EXCERPTED RECORDS:
•••••

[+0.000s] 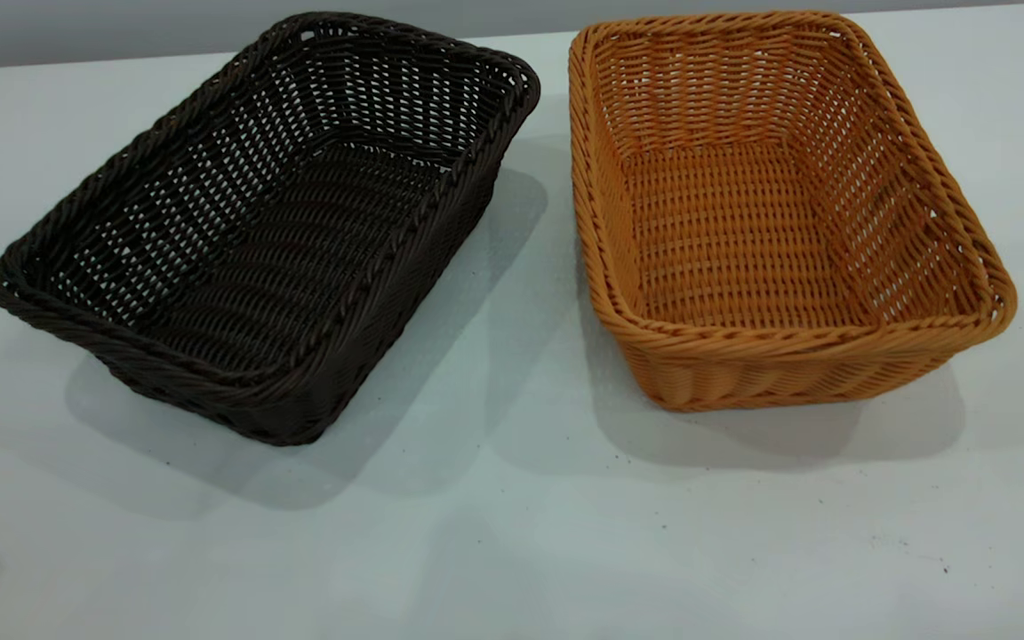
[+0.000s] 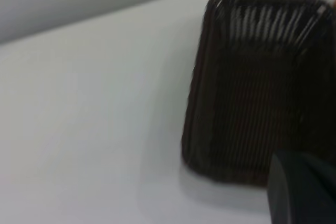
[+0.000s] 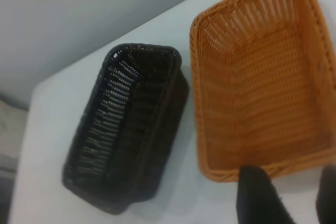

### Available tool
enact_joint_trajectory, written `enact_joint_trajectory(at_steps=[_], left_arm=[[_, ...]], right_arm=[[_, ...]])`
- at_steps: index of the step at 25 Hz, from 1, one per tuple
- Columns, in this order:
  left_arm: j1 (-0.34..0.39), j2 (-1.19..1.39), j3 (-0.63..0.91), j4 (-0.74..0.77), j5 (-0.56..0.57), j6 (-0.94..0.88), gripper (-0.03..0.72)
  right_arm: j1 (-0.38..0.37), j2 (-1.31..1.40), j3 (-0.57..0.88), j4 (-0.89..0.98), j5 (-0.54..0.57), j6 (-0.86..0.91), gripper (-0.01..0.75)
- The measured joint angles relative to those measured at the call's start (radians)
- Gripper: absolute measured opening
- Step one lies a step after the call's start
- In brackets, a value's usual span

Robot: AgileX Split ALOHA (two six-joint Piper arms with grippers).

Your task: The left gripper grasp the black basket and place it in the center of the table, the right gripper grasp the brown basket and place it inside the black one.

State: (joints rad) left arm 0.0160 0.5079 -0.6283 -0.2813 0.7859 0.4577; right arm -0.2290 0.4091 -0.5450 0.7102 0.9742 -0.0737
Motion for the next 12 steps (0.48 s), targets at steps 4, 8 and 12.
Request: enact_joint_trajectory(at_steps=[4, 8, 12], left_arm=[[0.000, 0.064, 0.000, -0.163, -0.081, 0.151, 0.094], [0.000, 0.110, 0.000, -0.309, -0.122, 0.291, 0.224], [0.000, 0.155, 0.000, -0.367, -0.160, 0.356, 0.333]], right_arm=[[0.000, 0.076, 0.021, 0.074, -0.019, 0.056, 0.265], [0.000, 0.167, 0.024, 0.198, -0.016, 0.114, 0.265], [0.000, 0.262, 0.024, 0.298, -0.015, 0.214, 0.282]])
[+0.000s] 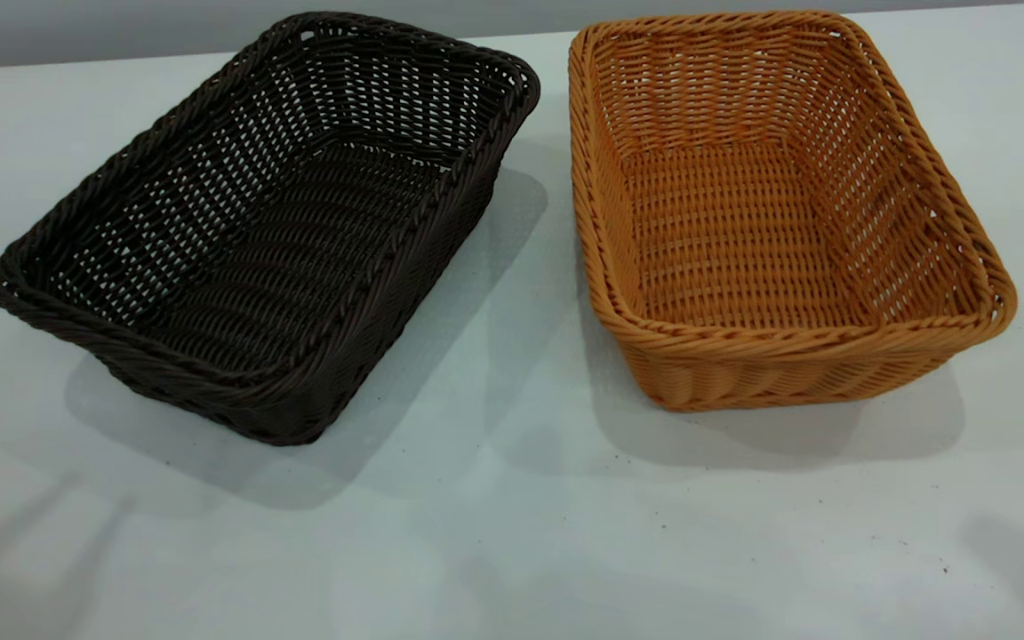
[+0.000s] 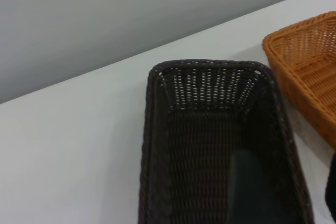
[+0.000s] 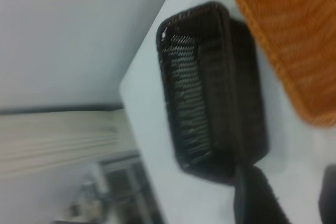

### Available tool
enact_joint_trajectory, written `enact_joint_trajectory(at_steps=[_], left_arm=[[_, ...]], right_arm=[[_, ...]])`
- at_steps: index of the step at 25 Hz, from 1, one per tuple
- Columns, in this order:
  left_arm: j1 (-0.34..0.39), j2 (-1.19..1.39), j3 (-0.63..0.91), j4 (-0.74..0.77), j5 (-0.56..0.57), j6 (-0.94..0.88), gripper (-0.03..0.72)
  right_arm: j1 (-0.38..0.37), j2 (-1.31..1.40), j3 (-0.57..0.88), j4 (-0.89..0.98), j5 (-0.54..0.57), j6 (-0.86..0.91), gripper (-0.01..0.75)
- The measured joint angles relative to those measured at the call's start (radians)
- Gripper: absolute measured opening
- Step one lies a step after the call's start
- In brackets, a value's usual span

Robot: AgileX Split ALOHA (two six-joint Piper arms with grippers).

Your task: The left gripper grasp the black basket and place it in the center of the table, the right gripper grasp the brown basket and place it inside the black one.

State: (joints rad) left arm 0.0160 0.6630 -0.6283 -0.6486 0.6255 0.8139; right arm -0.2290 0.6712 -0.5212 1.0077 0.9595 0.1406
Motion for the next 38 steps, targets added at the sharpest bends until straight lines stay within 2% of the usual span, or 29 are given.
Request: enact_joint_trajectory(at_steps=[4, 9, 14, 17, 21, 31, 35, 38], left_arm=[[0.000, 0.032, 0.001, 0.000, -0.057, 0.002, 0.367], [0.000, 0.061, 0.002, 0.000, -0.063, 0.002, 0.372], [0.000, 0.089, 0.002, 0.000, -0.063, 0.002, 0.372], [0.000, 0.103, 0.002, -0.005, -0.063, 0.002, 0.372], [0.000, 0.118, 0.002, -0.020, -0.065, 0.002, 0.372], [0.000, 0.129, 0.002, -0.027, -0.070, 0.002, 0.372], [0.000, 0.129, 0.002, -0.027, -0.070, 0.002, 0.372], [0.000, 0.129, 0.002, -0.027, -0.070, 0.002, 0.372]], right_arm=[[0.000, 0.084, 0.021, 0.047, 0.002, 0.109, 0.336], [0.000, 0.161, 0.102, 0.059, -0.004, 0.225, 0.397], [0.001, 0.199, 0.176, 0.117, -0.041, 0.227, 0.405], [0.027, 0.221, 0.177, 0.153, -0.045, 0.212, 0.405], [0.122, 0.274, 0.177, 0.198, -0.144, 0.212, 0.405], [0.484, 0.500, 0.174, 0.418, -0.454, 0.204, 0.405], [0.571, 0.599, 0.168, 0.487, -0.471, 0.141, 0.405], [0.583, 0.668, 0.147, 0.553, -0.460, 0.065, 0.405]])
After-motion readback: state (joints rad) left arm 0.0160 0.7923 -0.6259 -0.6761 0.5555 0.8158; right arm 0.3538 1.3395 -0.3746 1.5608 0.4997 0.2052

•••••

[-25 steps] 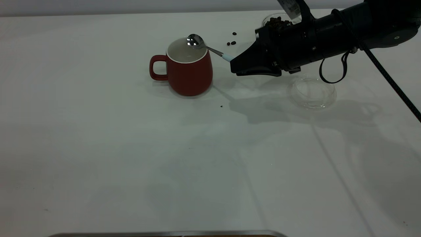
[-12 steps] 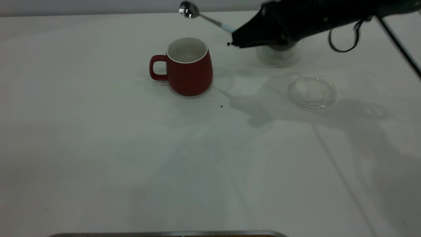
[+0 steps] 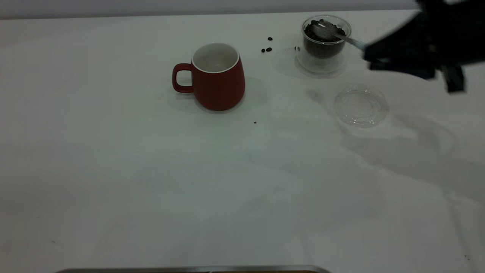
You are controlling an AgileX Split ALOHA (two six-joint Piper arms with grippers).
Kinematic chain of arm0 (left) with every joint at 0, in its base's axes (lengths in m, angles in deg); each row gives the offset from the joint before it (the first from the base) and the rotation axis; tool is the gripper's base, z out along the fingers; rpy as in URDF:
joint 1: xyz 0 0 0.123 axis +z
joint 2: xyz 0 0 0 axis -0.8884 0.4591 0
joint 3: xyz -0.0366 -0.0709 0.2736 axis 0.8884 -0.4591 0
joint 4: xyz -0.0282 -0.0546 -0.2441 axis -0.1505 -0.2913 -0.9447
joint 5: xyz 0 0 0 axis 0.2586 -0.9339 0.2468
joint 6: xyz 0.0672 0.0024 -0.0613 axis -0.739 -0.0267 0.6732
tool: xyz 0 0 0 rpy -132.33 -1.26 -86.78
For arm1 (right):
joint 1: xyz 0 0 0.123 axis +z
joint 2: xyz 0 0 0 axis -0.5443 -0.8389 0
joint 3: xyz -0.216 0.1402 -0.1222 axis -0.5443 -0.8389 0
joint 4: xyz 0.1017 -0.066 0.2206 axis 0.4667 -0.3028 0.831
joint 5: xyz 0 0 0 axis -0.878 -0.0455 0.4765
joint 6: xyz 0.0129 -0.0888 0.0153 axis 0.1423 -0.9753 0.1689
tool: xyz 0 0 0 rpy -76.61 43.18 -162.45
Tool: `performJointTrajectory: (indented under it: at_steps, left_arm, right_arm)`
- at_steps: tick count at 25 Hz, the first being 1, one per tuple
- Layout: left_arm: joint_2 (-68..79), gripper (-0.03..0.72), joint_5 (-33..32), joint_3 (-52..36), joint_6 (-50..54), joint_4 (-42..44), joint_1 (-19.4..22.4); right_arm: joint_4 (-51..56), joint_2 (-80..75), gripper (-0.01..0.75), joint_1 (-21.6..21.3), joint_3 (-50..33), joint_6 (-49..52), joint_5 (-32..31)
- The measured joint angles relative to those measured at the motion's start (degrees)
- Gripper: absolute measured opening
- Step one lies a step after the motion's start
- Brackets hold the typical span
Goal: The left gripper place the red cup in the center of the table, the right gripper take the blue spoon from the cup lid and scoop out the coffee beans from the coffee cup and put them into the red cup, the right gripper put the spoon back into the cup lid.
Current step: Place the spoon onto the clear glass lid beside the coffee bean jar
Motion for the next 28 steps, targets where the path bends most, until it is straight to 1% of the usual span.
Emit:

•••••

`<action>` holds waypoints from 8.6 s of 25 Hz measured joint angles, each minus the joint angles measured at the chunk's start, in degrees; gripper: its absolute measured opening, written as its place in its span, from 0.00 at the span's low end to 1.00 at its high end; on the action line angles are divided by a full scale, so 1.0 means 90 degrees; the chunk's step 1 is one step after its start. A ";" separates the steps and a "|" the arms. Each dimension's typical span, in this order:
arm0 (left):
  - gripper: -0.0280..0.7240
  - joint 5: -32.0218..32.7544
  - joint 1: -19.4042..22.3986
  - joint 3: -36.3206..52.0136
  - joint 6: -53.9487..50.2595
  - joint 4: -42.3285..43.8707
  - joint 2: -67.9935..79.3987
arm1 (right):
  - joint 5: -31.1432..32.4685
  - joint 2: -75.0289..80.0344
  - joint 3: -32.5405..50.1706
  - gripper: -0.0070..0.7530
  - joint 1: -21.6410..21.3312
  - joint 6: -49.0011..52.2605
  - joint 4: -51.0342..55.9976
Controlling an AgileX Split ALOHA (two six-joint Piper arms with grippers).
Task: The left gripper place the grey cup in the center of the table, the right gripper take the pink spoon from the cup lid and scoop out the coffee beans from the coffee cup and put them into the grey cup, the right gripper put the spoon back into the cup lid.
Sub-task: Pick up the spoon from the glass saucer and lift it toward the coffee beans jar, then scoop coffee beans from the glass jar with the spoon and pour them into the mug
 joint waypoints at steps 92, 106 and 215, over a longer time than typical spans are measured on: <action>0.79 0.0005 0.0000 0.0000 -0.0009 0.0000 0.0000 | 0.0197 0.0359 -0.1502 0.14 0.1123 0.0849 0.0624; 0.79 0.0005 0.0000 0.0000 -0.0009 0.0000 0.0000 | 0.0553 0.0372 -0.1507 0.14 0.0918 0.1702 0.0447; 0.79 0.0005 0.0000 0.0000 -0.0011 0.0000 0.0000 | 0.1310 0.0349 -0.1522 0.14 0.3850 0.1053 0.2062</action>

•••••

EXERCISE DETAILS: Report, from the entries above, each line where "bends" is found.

TASK RESPONSE:
Motion for the next 38 steps, targets added at the sharpest bends until straight lines stay within 2% of the usual span, or 29 are given.
Motion for the next 28 steps, targets where the path bends most, until it is straight to 1% of the usual span.

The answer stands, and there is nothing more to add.